» **Problem to solve**
In the records below, find the line containing "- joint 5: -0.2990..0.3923" and the line containing "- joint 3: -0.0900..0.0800"; please repeat exactly the lines from one to the other, both included, and nothing more.

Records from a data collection
========================================================================

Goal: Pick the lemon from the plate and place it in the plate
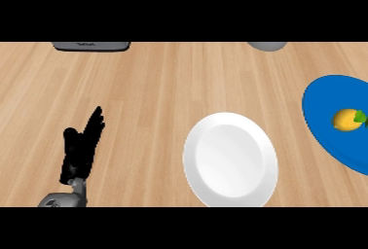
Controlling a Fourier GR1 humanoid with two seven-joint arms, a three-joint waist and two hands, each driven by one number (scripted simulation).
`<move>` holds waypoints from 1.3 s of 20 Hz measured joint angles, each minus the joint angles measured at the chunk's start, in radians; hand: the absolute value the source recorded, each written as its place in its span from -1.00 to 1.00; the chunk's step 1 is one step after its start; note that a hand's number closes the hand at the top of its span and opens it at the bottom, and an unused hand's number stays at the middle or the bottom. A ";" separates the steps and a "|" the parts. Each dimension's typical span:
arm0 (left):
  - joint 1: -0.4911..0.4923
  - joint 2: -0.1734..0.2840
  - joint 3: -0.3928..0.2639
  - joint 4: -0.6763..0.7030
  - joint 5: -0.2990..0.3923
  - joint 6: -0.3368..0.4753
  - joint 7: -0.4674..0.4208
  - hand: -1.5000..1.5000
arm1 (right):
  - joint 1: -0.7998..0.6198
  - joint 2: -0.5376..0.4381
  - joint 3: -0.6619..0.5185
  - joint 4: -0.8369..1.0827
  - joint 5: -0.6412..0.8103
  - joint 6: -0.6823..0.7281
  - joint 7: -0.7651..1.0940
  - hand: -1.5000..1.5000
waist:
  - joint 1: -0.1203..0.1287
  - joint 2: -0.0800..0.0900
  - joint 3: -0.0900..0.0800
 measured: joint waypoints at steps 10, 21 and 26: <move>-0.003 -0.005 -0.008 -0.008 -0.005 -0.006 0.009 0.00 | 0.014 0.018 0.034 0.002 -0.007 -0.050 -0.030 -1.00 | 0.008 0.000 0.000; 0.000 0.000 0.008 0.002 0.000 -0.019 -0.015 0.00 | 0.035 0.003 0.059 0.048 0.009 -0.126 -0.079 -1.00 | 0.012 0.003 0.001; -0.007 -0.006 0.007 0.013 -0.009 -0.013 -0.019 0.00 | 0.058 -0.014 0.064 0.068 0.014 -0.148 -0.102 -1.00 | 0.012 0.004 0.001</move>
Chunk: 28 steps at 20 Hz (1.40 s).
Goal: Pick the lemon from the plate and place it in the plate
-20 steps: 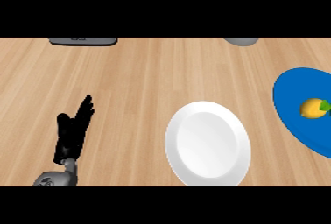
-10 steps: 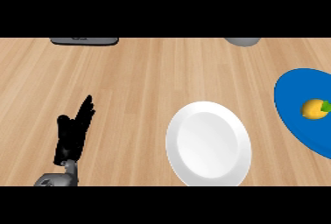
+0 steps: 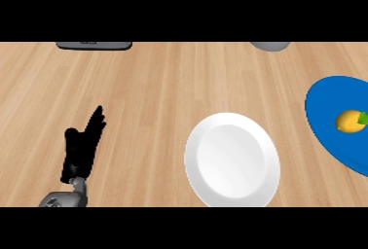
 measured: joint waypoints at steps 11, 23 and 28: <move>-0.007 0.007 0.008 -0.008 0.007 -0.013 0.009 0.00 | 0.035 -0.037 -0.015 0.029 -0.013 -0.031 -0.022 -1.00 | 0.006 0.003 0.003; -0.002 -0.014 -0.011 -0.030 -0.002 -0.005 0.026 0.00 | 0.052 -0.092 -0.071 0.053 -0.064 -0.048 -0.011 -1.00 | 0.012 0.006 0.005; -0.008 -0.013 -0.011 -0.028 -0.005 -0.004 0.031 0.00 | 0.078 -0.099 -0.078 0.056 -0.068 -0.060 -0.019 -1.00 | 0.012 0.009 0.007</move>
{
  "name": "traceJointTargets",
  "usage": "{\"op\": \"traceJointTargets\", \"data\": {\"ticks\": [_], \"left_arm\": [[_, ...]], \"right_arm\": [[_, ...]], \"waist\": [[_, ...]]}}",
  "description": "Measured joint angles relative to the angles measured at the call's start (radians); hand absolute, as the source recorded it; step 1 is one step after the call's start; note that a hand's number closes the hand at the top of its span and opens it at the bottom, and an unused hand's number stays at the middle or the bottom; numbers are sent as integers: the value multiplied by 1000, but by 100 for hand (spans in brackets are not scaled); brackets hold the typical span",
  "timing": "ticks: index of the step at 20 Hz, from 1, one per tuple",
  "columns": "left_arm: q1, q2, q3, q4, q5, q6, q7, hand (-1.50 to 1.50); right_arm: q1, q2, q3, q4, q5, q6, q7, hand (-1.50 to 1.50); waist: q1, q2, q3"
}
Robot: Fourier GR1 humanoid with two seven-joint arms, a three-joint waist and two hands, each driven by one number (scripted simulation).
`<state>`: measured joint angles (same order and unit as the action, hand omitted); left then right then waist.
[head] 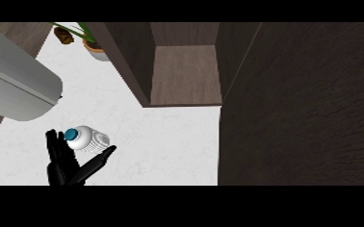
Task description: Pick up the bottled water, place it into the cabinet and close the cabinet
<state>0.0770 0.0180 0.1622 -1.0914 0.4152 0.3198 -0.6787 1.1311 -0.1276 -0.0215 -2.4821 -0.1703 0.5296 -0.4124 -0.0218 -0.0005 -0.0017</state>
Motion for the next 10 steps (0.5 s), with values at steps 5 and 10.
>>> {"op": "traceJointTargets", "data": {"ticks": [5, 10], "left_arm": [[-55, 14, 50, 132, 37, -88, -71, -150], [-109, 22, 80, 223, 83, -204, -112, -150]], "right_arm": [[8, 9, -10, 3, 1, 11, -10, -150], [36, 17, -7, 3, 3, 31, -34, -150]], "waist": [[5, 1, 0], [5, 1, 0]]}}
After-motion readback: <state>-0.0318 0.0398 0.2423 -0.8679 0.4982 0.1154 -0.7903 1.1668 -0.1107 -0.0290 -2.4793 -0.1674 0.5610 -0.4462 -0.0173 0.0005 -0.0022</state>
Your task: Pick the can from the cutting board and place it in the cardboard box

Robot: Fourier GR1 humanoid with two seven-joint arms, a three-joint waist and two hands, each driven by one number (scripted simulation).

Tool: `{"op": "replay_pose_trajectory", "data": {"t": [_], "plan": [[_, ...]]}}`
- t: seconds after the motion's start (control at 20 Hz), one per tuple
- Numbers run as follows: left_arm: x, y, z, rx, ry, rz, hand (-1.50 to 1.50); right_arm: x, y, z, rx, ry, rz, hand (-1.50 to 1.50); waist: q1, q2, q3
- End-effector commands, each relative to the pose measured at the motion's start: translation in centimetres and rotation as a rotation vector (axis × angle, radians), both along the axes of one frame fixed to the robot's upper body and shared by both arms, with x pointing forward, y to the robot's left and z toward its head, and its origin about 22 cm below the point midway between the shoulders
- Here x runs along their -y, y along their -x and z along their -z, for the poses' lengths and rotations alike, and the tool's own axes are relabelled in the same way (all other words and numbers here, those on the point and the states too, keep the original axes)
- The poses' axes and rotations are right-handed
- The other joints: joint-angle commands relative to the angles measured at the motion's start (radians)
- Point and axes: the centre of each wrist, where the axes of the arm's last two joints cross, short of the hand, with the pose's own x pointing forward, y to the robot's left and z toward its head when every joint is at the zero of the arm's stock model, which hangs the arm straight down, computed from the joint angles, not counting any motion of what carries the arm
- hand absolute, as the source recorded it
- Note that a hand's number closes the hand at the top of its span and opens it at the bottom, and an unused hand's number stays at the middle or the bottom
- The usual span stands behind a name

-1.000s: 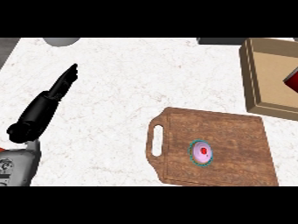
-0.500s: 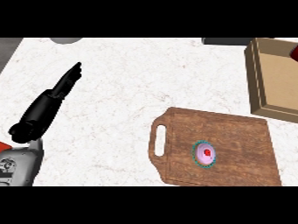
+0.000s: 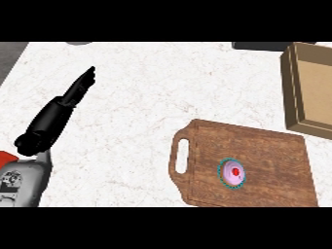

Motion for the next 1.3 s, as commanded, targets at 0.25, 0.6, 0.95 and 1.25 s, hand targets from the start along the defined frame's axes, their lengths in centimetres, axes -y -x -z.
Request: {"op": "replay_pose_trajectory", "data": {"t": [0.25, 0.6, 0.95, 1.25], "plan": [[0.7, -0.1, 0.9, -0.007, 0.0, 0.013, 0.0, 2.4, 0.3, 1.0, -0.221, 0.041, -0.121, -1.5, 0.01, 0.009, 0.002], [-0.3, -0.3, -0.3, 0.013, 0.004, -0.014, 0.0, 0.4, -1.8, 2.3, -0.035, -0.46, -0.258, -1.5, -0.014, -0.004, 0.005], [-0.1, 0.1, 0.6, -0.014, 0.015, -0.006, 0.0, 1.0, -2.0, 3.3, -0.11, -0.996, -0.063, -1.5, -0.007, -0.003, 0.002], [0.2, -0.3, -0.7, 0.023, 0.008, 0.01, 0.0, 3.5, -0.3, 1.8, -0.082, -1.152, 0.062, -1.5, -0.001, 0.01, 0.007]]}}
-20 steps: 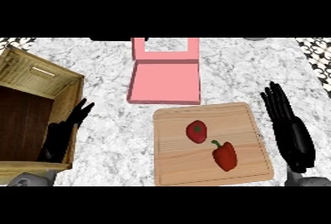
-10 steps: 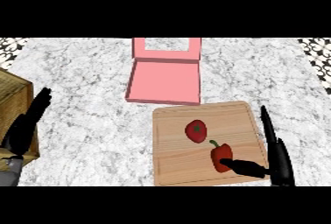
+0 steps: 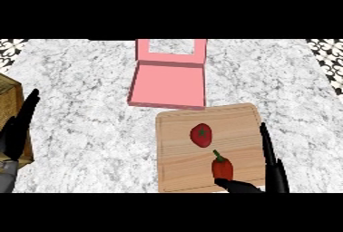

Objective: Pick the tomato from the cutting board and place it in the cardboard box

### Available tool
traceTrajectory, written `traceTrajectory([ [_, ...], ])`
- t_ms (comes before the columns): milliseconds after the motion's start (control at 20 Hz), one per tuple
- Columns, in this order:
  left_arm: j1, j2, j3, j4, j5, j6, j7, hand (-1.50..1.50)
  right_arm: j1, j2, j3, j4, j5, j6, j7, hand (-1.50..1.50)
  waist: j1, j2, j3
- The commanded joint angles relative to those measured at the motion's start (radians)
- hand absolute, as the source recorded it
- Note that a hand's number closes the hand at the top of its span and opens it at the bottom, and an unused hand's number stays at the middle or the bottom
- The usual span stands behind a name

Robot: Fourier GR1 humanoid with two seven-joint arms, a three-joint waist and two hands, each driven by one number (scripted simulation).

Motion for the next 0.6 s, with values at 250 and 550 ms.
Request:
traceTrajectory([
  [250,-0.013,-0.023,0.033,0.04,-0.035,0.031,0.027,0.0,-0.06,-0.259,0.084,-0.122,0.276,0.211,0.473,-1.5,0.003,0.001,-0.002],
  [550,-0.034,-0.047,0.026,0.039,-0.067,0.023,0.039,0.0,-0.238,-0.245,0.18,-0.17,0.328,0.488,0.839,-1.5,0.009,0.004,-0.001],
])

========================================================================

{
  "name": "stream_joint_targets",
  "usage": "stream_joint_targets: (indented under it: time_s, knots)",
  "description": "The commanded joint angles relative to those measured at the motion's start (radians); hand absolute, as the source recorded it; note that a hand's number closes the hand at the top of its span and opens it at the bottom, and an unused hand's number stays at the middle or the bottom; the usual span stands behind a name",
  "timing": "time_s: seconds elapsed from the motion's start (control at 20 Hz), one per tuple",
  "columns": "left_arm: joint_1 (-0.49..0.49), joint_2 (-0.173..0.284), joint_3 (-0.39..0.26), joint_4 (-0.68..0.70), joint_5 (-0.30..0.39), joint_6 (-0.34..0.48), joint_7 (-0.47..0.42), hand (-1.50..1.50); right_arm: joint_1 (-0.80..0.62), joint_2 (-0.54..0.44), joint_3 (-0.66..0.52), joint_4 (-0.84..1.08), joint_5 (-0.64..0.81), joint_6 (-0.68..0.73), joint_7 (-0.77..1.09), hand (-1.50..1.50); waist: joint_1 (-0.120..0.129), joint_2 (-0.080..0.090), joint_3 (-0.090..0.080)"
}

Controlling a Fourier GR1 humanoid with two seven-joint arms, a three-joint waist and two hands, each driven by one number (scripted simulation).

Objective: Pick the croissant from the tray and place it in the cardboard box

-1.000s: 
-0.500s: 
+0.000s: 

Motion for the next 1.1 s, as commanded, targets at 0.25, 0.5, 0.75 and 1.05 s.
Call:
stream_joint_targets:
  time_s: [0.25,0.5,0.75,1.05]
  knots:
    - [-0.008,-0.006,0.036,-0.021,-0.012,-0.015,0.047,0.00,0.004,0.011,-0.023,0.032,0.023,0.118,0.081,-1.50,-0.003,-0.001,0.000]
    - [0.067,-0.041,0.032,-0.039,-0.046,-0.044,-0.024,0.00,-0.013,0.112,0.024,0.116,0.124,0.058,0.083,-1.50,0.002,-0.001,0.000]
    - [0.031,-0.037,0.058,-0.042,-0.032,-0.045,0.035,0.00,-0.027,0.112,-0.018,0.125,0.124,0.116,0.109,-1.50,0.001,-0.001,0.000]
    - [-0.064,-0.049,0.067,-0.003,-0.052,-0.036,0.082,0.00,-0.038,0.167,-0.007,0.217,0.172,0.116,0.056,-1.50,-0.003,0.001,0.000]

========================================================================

» **Your response**
  - joint 5: -0.2990..0.3923
  - joint 6: -0.3368..0.4753
  - joint 7: -0.4674..0.4208
  - hand: -1.5000..1.5000
arm1 (right):
  - joint 1: -0.7998..0.6198
  - joint 2: -0.5376..0.4381
  - joint 3: -0.6619..0.5185
  - joint 4: -0.8369..1.0827
  - joint 5: -0.6412..0.8103
  - joint 6: -0.6823..0.7281
  - joint 7: -0.7651..1.0940
  - hand: -1.5000..1.5000
waist:
  - joint 1: -0.1203..0.1287
  - joint 2: -0.0800..0.0900
  - joint 3: -0.0900..0.0800

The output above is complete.